La defensa de los médicos solicitó la medida, alegando que no hay peligro de fuga, según lo dispone el COPP.

Los tres médicos de Puerto Ordaz acusados de mala praxis y que fueron privados de libertad, recibieron este lunes una medida cautelar sustitutiva y estarán bajo arresto domiciliario mientras continúa el proceso judicial.

El abogado Richard Castillo explicó que la solicitud se realizó según lo contemplado en el artículo 242 del Código Orgánico Procesal Penal (COPP), alegando que “no hay en ninguna circunstancia alguna de peligro de fuga ni de incriminar a las víctimas·.

“Estamos en la fase de la búsqueda de la verdadera justicia, porque aquí se cumplió con cada uno de los protocolos médicos para que realizaran las intervenciones quirúrgicas”, indicó.

El doctor Pedro Marín explicó que el protocolo por seguir fue que debido a la cesárea, la paciente sangró y se le realizaron maniobras manuales para detener el sangrado, pero no respondió, por lo que decidieron practicarle una histerectomía obstétrica, a consideración de que era el útero el que estaba causando el sangrado.

“Esa conducta fue heroica.
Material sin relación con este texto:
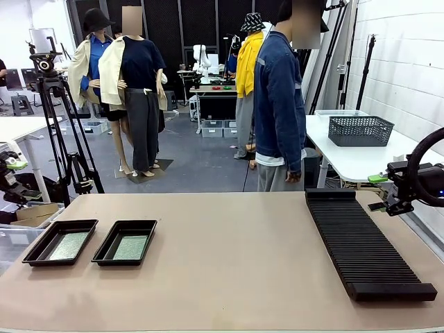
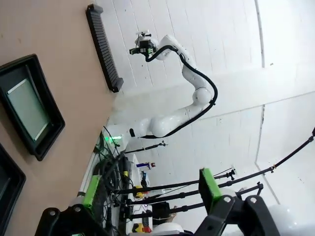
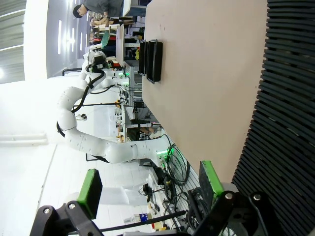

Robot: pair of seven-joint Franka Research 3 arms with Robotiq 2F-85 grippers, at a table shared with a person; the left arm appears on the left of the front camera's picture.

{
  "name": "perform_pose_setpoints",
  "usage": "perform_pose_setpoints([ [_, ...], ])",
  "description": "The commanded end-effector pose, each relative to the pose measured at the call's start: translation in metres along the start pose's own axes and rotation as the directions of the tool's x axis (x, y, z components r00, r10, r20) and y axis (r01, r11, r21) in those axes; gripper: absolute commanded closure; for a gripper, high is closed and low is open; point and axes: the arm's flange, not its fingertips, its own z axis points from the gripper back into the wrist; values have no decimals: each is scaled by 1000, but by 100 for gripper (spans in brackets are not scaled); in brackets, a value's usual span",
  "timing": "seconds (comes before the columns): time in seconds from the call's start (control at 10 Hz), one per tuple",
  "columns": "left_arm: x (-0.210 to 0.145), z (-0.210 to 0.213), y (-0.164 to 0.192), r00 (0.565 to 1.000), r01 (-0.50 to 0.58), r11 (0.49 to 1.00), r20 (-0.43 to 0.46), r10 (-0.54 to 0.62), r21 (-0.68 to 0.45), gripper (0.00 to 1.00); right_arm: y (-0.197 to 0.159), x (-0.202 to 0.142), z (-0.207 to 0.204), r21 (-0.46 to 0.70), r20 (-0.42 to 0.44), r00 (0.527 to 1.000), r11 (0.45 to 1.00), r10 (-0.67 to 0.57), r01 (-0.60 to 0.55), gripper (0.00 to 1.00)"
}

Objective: Inspect and transfer BCBs to ESD trays.
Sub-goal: Pick up the ESD tray and place it on the left side of the table.

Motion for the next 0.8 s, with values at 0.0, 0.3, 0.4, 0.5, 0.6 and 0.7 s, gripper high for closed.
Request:
perform_pose_setpoints([
  [0.0,10,9,7,999,-38,999,-35,38,0,0,1,0,-1,-5,2,1000,1000,-10,10,0],
  [0.3,13,0,4,995,-83,995,-52,86,58,0,1,0,-1,-5,2,1000,1000,-10,10,0],
  [0.4,9,-9,14,999,-35,999,-30,34,-19,0,1,0,-1,-5,2,1000,1000,-10,10,0],
  [0.5,9,-9,14,999,-35,999,-30,34,-19,0,1,0,-1,-5,2,1000,1000,-10,10,0],
  [0.6,9,-9,14,999,-35,999,-30,34,-19,0,1,0,-1,-5,2,1000,1000,-10,10,0],
  [0.7,9,-9,14,999,-35,999,-30,34,-19,0,1,0,-1,-5,2,1000,1000,-10,10,0],
])
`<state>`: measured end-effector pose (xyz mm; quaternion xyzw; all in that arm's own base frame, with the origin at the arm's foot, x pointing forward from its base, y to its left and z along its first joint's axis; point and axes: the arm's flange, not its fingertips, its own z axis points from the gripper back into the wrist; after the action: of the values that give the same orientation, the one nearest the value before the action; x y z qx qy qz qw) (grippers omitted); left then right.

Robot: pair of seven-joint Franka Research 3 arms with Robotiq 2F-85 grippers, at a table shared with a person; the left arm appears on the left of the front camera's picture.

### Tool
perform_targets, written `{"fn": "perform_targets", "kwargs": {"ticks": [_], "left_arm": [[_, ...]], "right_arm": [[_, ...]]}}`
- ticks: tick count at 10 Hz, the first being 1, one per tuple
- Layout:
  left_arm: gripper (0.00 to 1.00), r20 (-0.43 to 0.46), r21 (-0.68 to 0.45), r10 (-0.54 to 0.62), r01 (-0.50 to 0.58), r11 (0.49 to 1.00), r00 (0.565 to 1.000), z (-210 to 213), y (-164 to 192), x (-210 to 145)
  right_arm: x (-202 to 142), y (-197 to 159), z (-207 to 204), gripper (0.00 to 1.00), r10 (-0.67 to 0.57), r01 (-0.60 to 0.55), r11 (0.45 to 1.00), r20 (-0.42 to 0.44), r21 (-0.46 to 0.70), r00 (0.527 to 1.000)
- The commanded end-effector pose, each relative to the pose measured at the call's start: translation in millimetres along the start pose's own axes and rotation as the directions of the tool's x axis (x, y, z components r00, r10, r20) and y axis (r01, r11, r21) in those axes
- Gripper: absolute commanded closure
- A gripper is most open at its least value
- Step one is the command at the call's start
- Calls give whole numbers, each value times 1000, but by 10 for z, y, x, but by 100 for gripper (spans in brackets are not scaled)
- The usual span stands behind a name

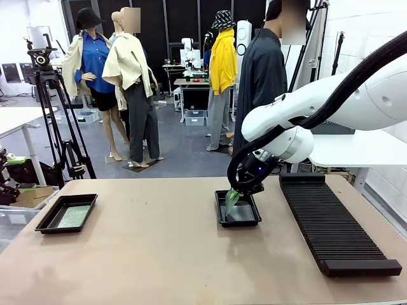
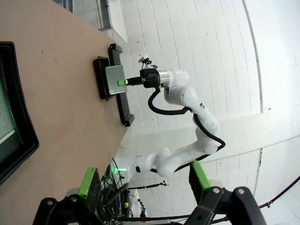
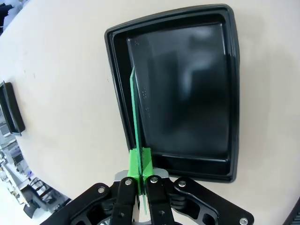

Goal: Inspect and transfer BCBs to ESD trays.
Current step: Pick up the Blank PCB from the PCB Rack and place it in the right ESD tray.

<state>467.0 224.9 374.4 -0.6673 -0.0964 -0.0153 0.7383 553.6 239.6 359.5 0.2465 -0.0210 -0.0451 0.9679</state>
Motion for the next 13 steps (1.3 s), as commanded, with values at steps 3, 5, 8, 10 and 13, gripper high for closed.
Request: {"fn": "perform_targets", "kwargs": {"ticks": [3,5,8,10,13], "left_arm": [[0,3,-1,-6,6,1000,1000,7,-23,11],[0,3,-1,-6,6,1000,1000,7,-23,11],[0,3,-1,-6,6,1000,1000,7,-23,11],[0,3,-1,-6,6,1000,1000,7,-23,11],[0,3,-1,-6,6,1000,1000,7,-23,11]], "right_arm": [[138,-15,-98,100,35,-34,999,-5,40,999],[81,-4,-57,100,17,-17,1000,-1,5,1000],[81,-4,-57,100,17,-17,1000,-1,5,1000],[81,-4,-57,100,17,-17,1000,-1,5,1000],[132,-8,-116,100,38,-38,999,-5,-24,999]]}}
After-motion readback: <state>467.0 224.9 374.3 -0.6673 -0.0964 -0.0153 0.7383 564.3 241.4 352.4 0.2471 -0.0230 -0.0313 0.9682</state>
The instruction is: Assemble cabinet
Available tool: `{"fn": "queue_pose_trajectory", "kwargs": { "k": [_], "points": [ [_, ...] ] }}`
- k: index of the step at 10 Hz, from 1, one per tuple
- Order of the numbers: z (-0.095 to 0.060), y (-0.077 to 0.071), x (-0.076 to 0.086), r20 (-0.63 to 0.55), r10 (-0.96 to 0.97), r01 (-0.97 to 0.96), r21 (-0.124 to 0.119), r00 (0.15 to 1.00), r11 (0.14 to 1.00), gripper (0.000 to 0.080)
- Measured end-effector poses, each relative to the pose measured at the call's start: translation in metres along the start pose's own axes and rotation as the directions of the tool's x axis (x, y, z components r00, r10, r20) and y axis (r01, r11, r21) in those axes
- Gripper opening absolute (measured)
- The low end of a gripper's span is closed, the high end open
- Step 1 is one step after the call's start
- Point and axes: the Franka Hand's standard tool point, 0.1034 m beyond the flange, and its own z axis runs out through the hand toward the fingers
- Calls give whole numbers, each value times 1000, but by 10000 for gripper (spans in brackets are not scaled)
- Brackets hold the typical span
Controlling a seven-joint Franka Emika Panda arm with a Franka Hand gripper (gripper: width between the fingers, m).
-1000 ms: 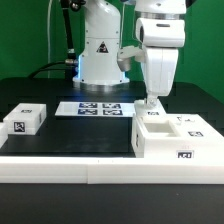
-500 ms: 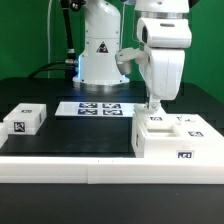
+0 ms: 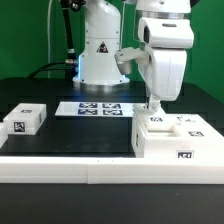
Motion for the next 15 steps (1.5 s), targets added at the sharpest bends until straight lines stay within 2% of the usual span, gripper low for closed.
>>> {"fn": "queue_pose_trajectory", "kwargs": {
  "k": [1,5,7,11,15],
  "points": [
    [-1,9,0,1,-18,18,4,1000,1000,69],
    [-3,51,-1,-13,-18,17,-37,1000,999,69],
    [-3,65,-5,-20,-33,32,-56,999,998,69],
    [-3,67,-5,-19,-38,37,-49,999,998,69],
    [-3,67,-4,-20,-13,11,-54,1000,998,70]
  ]
}}
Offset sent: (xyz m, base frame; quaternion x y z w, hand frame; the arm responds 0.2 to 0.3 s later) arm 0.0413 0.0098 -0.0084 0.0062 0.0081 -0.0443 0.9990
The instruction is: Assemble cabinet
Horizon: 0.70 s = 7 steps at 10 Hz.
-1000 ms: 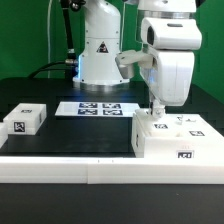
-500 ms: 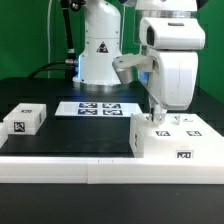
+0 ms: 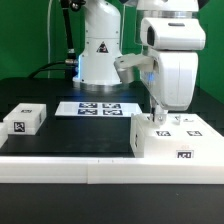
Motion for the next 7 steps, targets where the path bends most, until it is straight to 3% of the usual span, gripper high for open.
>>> {"fn": "queue_pose_trajectory", "kwargs": {
  "k": [1,2,4,5,6,7],
  "points": [
    [0,0,0,0,0,0,0,1000,1000,250],
    [0,0,0,0,0,0,0,1000,1000,250],
    [0,0,0,0,0,0,0,1000,1000,567],
    [0,0,0,0,0,0,1,1000,1000,567],
    [0,0,0,0,0,0,1,1000,1000,736],
    [0,0,0,0,0,0,1,1000,1000,779]
  ]
}}
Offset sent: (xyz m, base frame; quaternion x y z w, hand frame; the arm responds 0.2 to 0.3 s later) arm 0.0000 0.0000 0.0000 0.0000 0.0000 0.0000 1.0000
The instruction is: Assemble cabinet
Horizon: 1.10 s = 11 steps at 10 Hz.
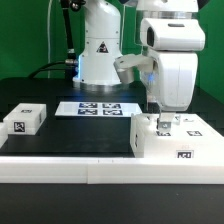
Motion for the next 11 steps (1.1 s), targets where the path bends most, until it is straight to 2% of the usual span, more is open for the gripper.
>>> {"fn": "queue_pose_trajectory", "kwargs": {
  "k": [2,4,6,8,11],
  "points": [
    [0,0,-1,-1,5,-5,-3,1000,1000,796],
    [-7,-14,-4,-5,123,-124,-31,992,992,797],
    [-17,-33,1,-29,254,-256,-79,967,964,797],
    [-20,-48,13,-47,382,-385,-83,923,919,797],
    [-19,-49,15,-45,379,-381,-80,924,921,797]
  ]
}}
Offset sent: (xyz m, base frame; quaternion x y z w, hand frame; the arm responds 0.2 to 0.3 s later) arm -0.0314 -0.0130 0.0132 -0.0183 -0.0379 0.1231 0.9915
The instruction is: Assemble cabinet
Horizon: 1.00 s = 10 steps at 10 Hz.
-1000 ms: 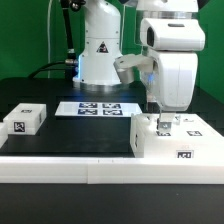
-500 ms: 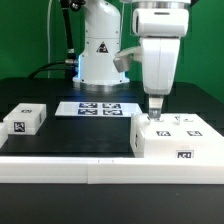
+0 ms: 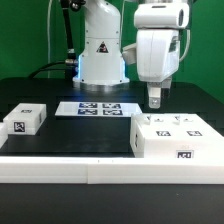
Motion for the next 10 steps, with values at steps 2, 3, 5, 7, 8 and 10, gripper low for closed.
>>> {"fn": "queue_pose_trajectory", "kwargs": {
  "k": [2,3,5,7,8,10],
  "points": [
    [0,0,0,0,10,-10,1,1000,1000,797],
    [1,0,0,0,12,-12,1,1000,1000,797],
    [0,-2,1,-13,194,-194,0,981,981,797],
    [2,-20,3,-39,476,-476,5,879,879,797],
    [5,-29,7,-35,595,-594,24,803,804,797],
    [6,-32,10,-35,696,-694,51,718,718,797]
  ]
}}
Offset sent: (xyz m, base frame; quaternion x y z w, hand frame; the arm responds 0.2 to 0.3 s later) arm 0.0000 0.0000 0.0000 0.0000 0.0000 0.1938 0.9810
La paciente no respondió aún a esa extracción de útero, se envía a un centro público, porque tiene un mayor respaldo de terapia intensiva, banco de sangre, condiciones que no estaban en el centro para brindarle ese soporte y falleció. También queremos darle el apoyo a los familiares, tienen un dolor grande, lo entendemos, no es una pelea contra ellos, intentamos demostrar que los médicos hicieron lo posible”, explicó.

El médico Luis Valera rechazó la calificación de los delitos: homicidio intencional y violencia obstétrica. “Actuaciones judiciales como esta, donde se penaliza el ejercicio médico en las condiciones en las que estamos, nos acorrala y nos va llevando a un callejón en el que en algún momento tendríamos que repensarnos el ejercicio médico. El llamado es a que no se siga criminalizando, que no se convierta en una espada de Damocles sobre los que aún permanecemos en el país”.

Mauricio Pérez, María Gabriela Hurtado y Albán de Jesús Doré Mejías, fueron imputados por los delitos homicidio intencional, agavillamiento y violencia obstétrica, por el fallecimiento de la paciente María de los Ángeles Gutiérrez, luego de sufrir una hemorragia tras practicársele una cesárea en un centro privado de Puerto Ordaz.